После того случая Юля долго не появлялась. Вероника радовалась: никаких теплых чувств к женщине, требовавшей называть себя только Юля и ни в коем случае не мама, она не испытывала. Мать была слеплена из другого теста: высокая, крепкая в кости, темноволосая и темноглазая, с широким, точно негритянским носом и нагловатыми широко расставленными глазами. Губы у нее были пухлые, сочные, и Вероника знала: мать гордится, что никогда не пользовалась помадой, – «нужды не было».
А Вероника с бабушкой были маленькие, беленькие, с тонкими ручками-ножками. «Ну чисто одуванчик!» – умилялись на Веронику соседки. А она смотрела доверчиво голубыми глазами, не понимая, хорошо это или плохо – быть похожей на одуванчик. Наверное, плохо: дунул – и остался одуванчик голышом, а голышом стыдно.

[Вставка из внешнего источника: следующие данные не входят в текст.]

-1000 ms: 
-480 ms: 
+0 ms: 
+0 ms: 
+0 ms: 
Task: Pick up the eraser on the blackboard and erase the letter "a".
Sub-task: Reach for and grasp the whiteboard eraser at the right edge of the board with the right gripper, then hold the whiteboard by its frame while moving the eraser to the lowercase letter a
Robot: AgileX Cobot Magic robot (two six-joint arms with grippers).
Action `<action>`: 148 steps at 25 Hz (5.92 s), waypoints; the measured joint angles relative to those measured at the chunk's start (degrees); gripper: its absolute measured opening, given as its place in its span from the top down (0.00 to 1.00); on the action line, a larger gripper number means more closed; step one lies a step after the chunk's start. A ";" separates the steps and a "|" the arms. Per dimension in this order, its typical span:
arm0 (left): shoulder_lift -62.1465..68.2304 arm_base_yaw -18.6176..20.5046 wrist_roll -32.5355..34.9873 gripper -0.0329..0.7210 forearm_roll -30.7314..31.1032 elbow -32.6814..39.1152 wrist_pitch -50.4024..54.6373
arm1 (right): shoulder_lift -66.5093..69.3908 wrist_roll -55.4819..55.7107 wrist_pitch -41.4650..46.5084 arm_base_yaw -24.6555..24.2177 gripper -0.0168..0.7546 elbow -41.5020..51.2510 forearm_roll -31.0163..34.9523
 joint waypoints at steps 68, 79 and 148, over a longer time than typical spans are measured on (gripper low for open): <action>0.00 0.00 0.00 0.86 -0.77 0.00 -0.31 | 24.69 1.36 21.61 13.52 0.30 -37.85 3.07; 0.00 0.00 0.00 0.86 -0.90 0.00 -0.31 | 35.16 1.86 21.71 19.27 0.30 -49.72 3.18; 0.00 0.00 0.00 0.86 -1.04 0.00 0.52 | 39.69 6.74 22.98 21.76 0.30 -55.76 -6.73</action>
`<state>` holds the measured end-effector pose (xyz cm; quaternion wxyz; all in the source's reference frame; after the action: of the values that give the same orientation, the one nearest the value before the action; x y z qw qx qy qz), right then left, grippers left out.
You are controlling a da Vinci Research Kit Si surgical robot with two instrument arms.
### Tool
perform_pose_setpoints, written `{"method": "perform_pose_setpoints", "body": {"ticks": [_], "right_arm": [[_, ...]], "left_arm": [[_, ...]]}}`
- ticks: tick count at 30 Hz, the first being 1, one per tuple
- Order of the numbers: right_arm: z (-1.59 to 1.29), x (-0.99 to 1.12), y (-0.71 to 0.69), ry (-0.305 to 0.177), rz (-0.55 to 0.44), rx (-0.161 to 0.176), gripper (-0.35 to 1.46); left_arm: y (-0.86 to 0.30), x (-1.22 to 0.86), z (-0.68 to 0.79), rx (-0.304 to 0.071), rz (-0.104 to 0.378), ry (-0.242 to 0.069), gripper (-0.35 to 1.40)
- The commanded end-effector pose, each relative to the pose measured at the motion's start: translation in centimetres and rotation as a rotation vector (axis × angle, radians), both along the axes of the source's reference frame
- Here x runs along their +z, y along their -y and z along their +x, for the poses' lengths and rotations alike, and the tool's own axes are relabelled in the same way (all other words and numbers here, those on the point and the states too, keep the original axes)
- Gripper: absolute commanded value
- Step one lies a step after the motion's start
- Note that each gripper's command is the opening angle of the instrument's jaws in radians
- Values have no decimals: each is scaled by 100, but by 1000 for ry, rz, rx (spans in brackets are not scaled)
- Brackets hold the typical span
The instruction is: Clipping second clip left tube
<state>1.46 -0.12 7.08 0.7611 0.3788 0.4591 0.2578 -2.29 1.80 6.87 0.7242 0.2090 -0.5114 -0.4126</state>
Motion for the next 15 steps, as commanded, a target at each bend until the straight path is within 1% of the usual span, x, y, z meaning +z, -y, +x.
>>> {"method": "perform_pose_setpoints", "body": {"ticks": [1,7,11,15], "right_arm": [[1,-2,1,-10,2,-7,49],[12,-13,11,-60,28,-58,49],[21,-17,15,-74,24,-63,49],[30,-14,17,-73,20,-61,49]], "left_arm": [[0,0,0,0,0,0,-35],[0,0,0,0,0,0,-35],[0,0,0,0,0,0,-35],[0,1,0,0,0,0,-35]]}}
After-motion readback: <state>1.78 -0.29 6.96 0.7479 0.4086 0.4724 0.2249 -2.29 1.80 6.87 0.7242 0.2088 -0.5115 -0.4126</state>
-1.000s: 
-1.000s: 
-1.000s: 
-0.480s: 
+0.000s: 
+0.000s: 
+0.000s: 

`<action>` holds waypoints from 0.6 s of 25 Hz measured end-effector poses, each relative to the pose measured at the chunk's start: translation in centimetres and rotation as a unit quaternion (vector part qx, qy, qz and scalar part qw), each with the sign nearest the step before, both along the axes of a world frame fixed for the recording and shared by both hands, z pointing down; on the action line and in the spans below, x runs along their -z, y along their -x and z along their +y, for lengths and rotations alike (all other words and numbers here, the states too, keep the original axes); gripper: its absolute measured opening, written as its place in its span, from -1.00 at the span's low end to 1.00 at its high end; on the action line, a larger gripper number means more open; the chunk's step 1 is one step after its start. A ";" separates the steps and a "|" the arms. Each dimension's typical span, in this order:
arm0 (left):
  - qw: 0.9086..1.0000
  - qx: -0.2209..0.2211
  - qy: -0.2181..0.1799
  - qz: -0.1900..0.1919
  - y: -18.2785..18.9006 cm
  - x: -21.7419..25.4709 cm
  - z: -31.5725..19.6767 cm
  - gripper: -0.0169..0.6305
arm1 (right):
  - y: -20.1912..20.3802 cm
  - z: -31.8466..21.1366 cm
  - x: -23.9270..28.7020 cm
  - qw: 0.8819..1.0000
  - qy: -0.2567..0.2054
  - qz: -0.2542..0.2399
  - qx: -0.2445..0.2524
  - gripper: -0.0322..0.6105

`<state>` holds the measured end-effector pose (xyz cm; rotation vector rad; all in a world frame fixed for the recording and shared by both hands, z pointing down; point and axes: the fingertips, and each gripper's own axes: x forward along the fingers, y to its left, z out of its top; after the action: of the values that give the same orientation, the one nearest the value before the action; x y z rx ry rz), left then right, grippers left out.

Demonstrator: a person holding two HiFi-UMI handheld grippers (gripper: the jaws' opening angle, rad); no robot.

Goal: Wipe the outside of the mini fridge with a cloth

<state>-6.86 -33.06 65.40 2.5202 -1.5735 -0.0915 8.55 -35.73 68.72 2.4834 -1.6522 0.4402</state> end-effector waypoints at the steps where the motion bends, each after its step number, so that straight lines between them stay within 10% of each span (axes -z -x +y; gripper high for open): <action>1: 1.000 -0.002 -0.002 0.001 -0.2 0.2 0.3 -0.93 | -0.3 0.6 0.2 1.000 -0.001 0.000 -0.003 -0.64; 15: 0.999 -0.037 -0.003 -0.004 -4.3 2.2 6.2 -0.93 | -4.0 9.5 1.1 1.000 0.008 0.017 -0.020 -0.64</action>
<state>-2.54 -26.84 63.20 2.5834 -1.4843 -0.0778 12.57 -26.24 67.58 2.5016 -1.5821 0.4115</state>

Такой же маленькой и тоненькой она оставалась и в семнадцать лет, когда остальные девчонки из их класса неожиданно вытянулись, повзрослели, приобрели положенные выпуклости, которыми очень гордились. Веронике гордиться было нечем, поэтому она тайком от бабушки подкладывала в бюстгальтер две собственноручно сшитые подкладочки, увеличивавшие ее грудь до приличных размеров. Как-то раз – уже в институте – подкладка выпала, и Вероника осталась с одной грудью. Бабушка, узнав об этом, хохотала до колик, и самой Веронике тоже стало смешно: надо же, какими глупостями занимается! Подкладки она выкинула в тот же вечер, решив, что будет гордиться своим сходством с бабушкой – у той тоже грудь небольшая.
Так они и жили – в мелких женских заботах, в небольших житейских радостях. В институте у Вероники появились первые мальчики-ухажеры, и по вечерам она до поздней ночи пересказывала бабушке, кто что сказал, какими словами она ответила, и советовалась, что ей делать дальше. Обеим эта полуночная болтовня доставляла огромное удовольствие, и Веронике казалось, что так будет долго-долго: запах герани на окне, накрытый платком ночничок на полу и приглушенный бабушкин голос – нежный, любящий.
Бабушка умерла в одну секунду. Взмахнула рукой, стоя около плиты, застонала, повалилась на бок и нелепо задергалась на полу, так что задралась толстая шерстяная юбка. И замерла. Вероника закричала, заметалась по квартире, выворачивая ящики с лекарствами, пыталась вложить какие-то таблетки в бабушкины синие губы, а потом звонила, звонила соседкам, отчаянно крича: «Вызовите „Скорую“! Ну вызовите же „Скорую“!!!»